Les séquelles de l’évolution

Autant le dire tout de suite : malgré les conquêtes, le cerveau de l’homo sapiens sapiens est toujours configuré pour les besoins du chasseur-cueilleur de la Préhistoire, car le cerveau évolue plus lentement que les mœurs et les représentations sociales. Le lecteur doit faire abstraction de son amour-propre pour comprendre la démonstration.

Le livre est organisé en deux parties. La première retrace l’histoire de la reproduction sexuée et des stratégies, des rôles et des politiques propres aux genres. Paul Seabright étudie, avec un regard acéré, l’économie des relations qui définissent cet « héritage biologique ». « Sexe et techniques de vente » énumère ainsi l’art des signaux et des processus de séduction, voire de manipulation, car « le sexe a besoin de publicité ». « Séduction et émotions » analyse le rapport entre l’émotion et le simple calcul rationnel pour la reconnaissance sexuelle : il y est question de séduction et de soupçons, de Darwin, bien sûr, et du Rouge et le Noir de Stendhal. Puis Paul Seabright nous assène, en troisième chapitre, que nous sommes encore des « Primates sociaux » : il évalue l’héritage des primates, mais aussi ce qui nous en distingue : volume du cerveau, allongement de la durée de l’enfance, donc division du travail.

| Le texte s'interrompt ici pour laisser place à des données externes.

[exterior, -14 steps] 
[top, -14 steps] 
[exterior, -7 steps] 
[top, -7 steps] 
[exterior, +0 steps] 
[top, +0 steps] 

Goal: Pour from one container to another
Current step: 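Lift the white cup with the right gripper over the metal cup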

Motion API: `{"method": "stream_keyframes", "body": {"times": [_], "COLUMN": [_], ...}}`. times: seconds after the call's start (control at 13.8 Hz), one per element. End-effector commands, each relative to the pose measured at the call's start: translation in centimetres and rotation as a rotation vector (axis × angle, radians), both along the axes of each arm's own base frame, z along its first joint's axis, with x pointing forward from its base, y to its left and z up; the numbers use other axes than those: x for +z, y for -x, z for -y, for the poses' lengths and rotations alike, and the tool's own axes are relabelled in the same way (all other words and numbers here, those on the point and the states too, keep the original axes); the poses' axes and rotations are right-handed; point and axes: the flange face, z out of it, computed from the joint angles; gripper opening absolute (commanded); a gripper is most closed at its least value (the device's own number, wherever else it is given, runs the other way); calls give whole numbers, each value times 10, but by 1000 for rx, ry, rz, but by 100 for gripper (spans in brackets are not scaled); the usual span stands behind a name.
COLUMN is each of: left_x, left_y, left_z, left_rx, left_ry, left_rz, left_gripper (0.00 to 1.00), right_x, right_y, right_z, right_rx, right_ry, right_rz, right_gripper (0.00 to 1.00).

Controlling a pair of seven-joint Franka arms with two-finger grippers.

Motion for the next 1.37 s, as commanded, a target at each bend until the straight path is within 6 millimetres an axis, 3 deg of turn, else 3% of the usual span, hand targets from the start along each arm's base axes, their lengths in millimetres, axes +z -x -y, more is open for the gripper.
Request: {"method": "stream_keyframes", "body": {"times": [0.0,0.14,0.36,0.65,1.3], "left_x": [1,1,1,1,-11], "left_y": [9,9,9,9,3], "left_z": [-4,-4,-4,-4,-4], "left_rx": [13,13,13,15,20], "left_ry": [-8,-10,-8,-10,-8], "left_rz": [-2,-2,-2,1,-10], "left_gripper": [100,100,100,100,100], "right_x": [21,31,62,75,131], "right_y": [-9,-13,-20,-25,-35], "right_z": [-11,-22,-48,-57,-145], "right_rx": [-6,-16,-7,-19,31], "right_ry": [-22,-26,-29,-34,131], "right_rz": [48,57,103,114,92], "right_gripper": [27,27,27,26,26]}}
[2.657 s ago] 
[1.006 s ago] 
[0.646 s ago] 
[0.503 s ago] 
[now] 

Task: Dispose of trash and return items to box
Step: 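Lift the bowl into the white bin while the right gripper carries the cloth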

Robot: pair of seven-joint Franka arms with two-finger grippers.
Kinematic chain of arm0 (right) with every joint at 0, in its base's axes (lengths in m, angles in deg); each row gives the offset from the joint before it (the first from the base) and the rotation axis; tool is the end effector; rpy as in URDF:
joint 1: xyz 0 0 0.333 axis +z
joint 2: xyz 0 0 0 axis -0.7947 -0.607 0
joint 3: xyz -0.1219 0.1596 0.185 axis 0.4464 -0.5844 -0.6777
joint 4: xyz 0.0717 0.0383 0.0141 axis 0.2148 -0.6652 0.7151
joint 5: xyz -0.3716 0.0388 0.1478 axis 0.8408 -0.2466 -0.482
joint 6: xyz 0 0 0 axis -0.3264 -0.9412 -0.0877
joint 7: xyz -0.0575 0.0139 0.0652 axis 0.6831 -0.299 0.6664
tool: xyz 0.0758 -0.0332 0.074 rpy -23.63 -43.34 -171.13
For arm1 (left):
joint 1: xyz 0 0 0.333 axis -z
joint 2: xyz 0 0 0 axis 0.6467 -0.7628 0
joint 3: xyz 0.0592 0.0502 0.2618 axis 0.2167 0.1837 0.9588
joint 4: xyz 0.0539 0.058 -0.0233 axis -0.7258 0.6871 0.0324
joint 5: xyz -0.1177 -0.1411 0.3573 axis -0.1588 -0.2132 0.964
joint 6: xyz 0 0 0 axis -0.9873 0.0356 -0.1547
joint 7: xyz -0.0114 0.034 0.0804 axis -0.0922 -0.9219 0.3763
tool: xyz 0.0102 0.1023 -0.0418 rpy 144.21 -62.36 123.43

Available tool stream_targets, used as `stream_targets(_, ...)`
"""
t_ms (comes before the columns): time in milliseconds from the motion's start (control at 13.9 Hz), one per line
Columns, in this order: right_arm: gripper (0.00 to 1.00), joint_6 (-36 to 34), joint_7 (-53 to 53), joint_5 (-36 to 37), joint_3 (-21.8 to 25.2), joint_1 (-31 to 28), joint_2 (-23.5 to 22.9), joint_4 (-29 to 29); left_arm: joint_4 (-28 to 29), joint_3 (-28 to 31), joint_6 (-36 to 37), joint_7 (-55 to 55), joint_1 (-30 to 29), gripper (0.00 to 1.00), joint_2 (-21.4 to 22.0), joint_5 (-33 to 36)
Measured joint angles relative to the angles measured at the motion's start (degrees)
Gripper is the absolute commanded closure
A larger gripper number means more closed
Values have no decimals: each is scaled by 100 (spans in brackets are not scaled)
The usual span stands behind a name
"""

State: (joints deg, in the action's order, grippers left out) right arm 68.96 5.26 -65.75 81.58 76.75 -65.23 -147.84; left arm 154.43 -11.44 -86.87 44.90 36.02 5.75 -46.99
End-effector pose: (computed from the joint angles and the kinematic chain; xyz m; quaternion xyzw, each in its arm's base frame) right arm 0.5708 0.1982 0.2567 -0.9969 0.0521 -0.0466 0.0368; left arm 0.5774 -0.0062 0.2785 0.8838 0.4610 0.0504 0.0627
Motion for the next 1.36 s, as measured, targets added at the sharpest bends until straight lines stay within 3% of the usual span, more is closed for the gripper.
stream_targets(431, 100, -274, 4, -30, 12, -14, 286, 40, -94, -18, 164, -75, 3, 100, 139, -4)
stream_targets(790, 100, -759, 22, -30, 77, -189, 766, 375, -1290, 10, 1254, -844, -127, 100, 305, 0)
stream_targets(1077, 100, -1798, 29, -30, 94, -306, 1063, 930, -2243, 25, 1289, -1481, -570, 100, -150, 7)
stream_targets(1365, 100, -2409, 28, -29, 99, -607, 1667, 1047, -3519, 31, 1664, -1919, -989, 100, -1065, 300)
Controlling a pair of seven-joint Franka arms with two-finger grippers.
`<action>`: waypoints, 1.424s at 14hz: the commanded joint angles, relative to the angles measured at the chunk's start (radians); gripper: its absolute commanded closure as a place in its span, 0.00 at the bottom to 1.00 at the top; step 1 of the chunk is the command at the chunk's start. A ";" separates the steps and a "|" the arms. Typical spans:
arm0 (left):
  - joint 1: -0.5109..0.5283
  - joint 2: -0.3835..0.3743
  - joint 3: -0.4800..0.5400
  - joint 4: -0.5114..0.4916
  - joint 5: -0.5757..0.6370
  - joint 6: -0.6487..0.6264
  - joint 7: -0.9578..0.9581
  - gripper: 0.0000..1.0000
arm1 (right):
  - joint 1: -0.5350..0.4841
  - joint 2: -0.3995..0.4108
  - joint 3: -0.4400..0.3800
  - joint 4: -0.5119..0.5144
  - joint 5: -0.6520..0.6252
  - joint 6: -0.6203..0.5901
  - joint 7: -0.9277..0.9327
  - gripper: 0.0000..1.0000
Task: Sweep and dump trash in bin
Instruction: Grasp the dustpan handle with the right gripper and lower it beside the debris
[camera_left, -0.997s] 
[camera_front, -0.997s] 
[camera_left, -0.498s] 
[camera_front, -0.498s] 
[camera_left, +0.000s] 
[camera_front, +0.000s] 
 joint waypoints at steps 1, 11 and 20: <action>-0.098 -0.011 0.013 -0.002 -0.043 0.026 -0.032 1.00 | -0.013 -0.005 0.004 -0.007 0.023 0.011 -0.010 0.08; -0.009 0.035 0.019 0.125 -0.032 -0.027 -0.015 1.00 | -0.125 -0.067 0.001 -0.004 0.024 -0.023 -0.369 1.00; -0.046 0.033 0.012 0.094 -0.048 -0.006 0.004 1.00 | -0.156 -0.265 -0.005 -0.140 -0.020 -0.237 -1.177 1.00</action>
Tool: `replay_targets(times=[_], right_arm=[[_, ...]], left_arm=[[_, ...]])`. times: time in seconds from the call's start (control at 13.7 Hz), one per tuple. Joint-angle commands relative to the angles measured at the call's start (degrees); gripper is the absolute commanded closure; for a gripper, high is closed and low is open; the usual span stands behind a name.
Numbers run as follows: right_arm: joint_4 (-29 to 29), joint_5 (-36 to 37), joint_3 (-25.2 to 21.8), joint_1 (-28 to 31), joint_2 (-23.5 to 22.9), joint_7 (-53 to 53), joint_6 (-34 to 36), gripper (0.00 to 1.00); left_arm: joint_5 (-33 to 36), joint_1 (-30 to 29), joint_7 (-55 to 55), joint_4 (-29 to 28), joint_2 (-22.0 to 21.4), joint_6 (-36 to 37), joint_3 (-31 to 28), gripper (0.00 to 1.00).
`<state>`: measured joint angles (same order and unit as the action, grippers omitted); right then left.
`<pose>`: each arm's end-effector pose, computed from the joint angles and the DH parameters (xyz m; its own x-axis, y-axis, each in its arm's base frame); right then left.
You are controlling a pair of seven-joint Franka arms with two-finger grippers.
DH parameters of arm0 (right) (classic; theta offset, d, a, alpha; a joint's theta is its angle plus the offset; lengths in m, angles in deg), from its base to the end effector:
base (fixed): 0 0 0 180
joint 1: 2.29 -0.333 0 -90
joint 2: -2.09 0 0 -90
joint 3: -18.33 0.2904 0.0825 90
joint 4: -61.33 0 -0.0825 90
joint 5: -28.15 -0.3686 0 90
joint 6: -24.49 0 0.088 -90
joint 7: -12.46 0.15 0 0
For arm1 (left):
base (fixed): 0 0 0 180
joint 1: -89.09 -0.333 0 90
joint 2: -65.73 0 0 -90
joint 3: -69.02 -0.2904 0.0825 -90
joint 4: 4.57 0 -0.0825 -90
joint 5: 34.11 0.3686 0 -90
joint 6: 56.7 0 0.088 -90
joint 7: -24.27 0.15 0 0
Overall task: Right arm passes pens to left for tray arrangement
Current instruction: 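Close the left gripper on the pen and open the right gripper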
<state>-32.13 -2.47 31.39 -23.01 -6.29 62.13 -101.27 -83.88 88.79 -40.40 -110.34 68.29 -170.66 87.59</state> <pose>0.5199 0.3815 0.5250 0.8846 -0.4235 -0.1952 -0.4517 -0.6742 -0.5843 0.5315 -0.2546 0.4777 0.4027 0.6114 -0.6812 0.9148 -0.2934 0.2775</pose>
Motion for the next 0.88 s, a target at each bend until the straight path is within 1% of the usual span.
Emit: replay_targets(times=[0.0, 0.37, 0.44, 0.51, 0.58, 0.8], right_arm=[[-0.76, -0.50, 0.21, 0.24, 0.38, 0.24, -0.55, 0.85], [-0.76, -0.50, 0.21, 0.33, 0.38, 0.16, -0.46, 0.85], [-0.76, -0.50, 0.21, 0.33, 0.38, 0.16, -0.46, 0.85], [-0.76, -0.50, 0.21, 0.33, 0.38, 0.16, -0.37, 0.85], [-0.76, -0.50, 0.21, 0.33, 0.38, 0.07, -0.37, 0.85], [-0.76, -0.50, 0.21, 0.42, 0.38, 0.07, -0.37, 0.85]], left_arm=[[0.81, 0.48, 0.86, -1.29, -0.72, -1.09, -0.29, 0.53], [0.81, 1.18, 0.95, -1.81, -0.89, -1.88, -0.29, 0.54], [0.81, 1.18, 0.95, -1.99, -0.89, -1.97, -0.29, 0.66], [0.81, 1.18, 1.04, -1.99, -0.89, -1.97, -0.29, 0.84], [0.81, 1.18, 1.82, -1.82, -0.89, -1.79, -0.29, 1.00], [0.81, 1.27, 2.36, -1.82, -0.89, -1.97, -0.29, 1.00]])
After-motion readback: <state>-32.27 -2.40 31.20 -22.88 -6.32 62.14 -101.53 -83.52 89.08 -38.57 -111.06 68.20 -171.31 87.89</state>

Dans la deuxième partie, Paul Seabright nous transporte aujourd’hui, et interroge l’empreinte des comportements archaïques dans nos sociétés modernes. Sa réflexion part du constat que, malgré les avancées considérables concernant la participation des femmes à divers secteurs de la vie économique et sociale dans les sociétés industrialisées, leurs revenus stagnent toujours autour de 80 % de ceux des hommes et que les hommes occupent toujours la plupart des postes de pouvoir. Dans « A la recherche du talent » et « Que veulent les femmes ? », il se penche sur la disparité des talents et des motivations entre hommes et femmes – aucune ne justifiant cependant la sous-représentation des dernières à des postes de pouvoirs ni leur assignation à un rôle – toute recherche de lecture essentialiste est ici vouée à l’échec. Dans « Conjonctions d’intérêts », l’auteur analyse le fonctionnement des réseaux : « Alors que les réseaux des hommes leur donnent accès à des postes de pouvoir économique, ceux des femmes n’ont pas les mêmes effets ». Le chapitre suivant, joliment intitulé « Un charme rare », s’intéresse aux modalités de coopération humaine, et notamment aux risques de « ne pas pouvoir coopérer avec ceux dont nous valorisons le plus la collaboration ». Paul Seabright établit justement un parallèle entre l’exclusion des femmes aux postes de pouvoir économique et la surreprésentation des hommes parmi les marginalisés (chômeurs, sans-abris, détenus). « Si la biologie peut parfois nous donner l’impression que nous sommes victimes de notre héritage, l’économie montre que nous pouvons adapter cet héritage pour façonner notre avenir », conclut-il, avec un certain optimisme. Et d’appeler à l’invention de nouveaux modèles, reposant sur une meilleure coopération et une plus grande justice : « Hommes et femmes peuvent donner plus de poids à leurs responsabilités domestiques lorsque le coût pour leur carrière est moindre. […] Le sexe libéré de la dépendance économique est souvent meilleur, l’économie libérée de la dépendance au sexe sera probablement meilleure aussi ». Un ouvrage stimulant, qui évoque la question du genre avec beaucoup de subtilité, sans tomber dans les stéréotypes.